Muharrem ayı ile ilgili sorular
Sevgili Ehl-i Beyt dostları, sizlere bazı sorularım olacak; bu soruları mı cevaplandırırsanız çok sevinirim. Saygılarımla.1- Ramazan'da bazı Şii ve Alevi arkadaşlarımın oruç tutmadıklarını görüyorum; benim sorum şudur: Alevilik'de ve Şiilik'de ne zaman ve kaç gün oruç tutulur? 2- 12 İmam Orucu ne zamandan beri tutuluyor? 3- Kur'an'da Muharrem'de tutulan 12 İmam orucu il ilgile açık ayetler var mı? 4- Tevrat ve İncil'de 12 İmam orucu ile ilgili ayetler var mı? 5- Kerbela olayı miladi olarak hangi tarihte gerçekleşmiştir? 6. Dünyanın başka herhangi bir yerinde Türkiye'deki Aleviler gibi diğer dünya Alevileri namaz kılmıyorlar ve sadece cem ayiniyle mi yetiniyorlar veya onlarda da cem ayini diye bir uygulama var mı? 7. İmam Cafer Buyruğu olarak addedilen Buyruk kitapları İmam Cafer Sadık (a.s.) hazretlerine mi aittir veya menşei nedir? 8. Kur'an'da cem ayini ile ilgili bir ayet var mı? 9. Cem ayininin menşei nedir? 10. Kur'an'da namaz kelimesine karşılık gelen Arapça kelime nedir? Bu kelime Kur'an'da kaç kere geçiyor?

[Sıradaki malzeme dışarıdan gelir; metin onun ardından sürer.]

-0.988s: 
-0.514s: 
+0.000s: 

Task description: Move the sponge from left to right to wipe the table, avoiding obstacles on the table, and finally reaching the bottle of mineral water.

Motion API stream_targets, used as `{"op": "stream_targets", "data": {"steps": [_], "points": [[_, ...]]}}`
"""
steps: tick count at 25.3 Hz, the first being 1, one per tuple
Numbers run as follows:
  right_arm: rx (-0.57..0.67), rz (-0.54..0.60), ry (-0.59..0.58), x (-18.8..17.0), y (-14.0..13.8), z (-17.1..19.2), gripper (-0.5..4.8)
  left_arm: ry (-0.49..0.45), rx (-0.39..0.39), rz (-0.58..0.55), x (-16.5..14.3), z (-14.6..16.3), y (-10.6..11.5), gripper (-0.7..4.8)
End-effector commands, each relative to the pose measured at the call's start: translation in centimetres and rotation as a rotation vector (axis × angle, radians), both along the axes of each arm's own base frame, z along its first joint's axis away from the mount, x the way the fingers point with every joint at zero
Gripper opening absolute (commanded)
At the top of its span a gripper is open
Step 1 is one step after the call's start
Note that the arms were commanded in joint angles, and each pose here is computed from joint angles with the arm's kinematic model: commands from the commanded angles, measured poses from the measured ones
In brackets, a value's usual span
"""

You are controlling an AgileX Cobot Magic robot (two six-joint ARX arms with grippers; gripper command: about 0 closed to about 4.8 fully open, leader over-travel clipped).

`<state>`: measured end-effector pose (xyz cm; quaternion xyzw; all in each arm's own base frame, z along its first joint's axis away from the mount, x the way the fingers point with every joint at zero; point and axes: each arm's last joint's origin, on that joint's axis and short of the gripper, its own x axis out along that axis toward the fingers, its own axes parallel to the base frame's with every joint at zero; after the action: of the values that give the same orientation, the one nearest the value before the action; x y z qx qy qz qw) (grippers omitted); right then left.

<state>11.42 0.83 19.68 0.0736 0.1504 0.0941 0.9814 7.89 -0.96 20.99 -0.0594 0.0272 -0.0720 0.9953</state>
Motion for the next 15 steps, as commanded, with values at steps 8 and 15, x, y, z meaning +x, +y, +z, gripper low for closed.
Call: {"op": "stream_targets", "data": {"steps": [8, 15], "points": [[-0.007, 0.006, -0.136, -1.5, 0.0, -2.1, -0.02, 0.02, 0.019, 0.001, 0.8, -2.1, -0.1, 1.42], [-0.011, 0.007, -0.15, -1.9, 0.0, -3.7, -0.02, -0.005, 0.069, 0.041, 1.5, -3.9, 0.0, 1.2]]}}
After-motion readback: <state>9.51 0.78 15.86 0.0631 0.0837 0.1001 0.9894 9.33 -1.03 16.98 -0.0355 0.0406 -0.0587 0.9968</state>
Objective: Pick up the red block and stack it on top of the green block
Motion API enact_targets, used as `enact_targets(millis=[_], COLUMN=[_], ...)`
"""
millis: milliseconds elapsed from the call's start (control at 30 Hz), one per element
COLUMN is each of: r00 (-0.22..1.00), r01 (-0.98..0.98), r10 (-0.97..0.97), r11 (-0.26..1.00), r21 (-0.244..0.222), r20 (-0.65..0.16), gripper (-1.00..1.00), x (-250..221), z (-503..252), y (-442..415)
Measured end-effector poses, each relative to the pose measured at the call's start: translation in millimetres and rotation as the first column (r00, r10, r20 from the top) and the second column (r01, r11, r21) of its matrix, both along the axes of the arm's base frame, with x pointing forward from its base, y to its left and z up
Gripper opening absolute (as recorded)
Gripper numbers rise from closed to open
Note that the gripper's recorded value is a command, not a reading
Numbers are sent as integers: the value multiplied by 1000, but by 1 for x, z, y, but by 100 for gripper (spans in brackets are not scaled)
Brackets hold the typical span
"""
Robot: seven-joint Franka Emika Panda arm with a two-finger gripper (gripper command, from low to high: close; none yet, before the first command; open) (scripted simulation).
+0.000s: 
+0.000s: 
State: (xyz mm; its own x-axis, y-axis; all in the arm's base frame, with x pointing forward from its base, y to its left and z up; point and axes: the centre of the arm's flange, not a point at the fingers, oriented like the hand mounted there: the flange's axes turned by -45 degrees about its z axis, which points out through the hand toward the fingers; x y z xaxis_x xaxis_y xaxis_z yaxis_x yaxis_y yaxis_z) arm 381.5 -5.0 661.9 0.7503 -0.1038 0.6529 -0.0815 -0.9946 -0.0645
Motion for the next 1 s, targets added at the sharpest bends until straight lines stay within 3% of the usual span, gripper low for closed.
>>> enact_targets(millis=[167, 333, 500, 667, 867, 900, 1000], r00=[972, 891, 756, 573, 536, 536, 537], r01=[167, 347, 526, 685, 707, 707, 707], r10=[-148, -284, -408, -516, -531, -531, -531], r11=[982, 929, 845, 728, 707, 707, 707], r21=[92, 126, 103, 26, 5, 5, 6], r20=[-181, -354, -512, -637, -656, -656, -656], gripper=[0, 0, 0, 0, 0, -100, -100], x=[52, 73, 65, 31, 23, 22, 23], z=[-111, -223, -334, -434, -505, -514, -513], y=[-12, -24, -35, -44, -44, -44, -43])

Cevap: Muhterem kardeşim, Sorularınızı sırasıyla cevaplandırmaya çalışacağız:
1- Ramazan'da bazı Şii ve Alevi arkadaşlarımın oruç tutmadıklarını görüyorum; benim sorum şudur: Alevilik'de ve Şiilik'de ne zaman ve kaç gün oruç tutulur?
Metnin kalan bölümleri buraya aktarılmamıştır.